Durant la première partie du texte, qui décrit le week-end, sa phrase est tout en ressassements circulaires, comme si le narrateur réagençait à l’infini les quelques minuscules informations dont il dispose pour parvenir à comprendre Malo. “Son enfance m’apparaissait comme les premiers rouages, décisifs, d’une machine infernale et fascinante à la fois.” Bermann inscrit Malo dans un tissage de forces qui le dépassent et montre comment une famille peut déterminer à l’avance les rôles de chacun·e. Il propose aussi une réflexion subtile sur la place des femmes dans ce milieu social qu’il met en scène : Marie, mère de Malo et Léa, est une femme qui, depuis toujours, tente de s’enfuir, mais semble condamnée à rester une mineure à vie dans les yeux de ses parents. Avec ce texte nourri de références cinématographiques et littéraires, l’auteur poursuit ce qu’il a installé depuis ses premiers livres : une réflexion sur la marge de liberté d’individus soumis à diverses dominations.

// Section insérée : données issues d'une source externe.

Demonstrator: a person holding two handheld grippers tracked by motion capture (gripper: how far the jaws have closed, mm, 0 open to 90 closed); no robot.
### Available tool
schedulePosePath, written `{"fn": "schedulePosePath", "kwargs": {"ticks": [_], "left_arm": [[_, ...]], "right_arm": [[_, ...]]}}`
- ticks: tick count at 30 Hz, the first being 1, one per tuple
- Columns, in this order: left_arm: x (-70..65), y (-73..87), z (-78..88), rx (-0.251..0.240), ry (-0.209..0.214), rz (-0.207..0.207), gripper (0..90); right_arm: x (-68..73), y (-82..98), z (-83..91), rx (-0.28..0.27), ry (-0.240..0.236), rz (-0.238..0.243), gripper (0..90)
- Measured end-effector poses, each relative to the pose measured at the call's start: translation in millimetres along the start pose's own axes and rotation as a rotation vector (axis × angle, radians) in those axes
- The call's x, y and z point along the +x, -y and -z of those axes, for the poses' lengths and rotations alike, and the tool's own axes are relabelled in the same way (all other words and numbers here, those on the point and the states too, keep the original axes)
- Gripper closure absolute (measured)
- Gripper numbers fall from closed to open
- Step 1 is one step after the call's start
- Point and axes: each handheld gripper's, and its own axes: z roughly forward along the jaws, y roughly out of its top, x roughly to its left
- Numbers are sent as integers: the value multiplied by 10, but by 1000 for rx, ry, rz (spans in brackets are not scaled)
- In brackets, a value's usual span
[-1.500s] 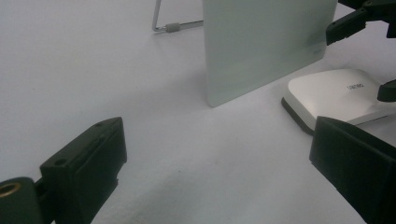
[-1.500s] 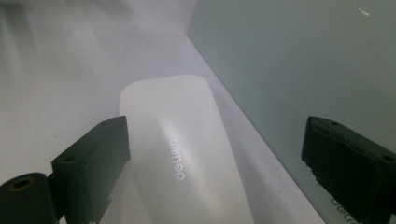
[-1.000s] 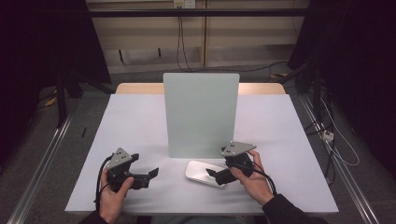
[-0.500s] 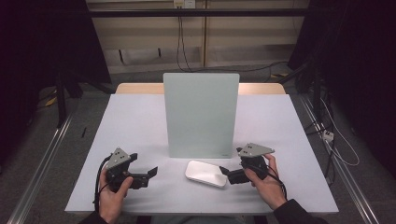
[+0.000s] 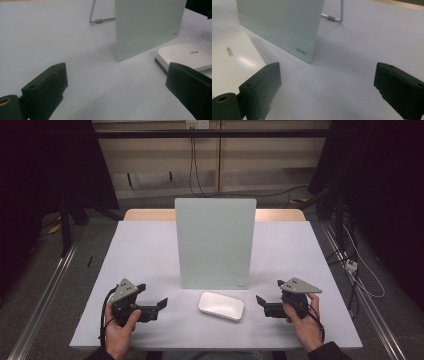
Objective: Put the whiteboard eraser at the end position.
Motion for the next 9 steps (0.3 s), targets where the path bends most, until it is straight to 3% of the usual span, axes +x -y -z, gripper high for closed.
{"fn": "schedulePosePath", "kwargs": {"ticks": [6,9], "left_arm": [[5,0,10,-5,1,5,40],[16,0,7,-5,3,8,40]], "right_arm": [[-103,73,31,-18,6,-67,81],[-102,69,21,-21,2,-56,81]]}}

Mathieu Bermann réussit à déjouer les attentes. Même si Malo réveille chez le narrateur des souvenirs d’enfance, l’auteur ne verse pas dans une psychanalyse facile, qui consisterait à établir un parallèle trop simpliste entre eux. Il prend de la distance et observe la situation sous son aspect littéraire. Dans une deuxième partie du texte, le narrateur-écrivain se demande en effet comment il peut ou doit envisager de transformer un petit garçon en personnage de roman, et s’interroge sur son droit d’imaginer son avenir. Une rupture formelle, l’intrusion d’une liste de scènes possibles, sort le livre d’une zone confortable d’observation psychologique. Et questionne l’écriture autofictionnelle. “Et que se passera-t-il si, d’aventure, quand il sera en âge d’en lire, Malo tombait sur ce livre – ce livre où je n’ai pas pu tout dire sans travestir parfois certaines circonstances entourant les faits que je rapporte ? Eh bien je me dis que Malo, qui ne s’appelle pas ainsi dans la réalité, ne se reconnaîtra même pas.”
Un début dans la vie de Mathieu
Bermann (P.O.L), 176 p., 18 €. En librairie le 7 avril.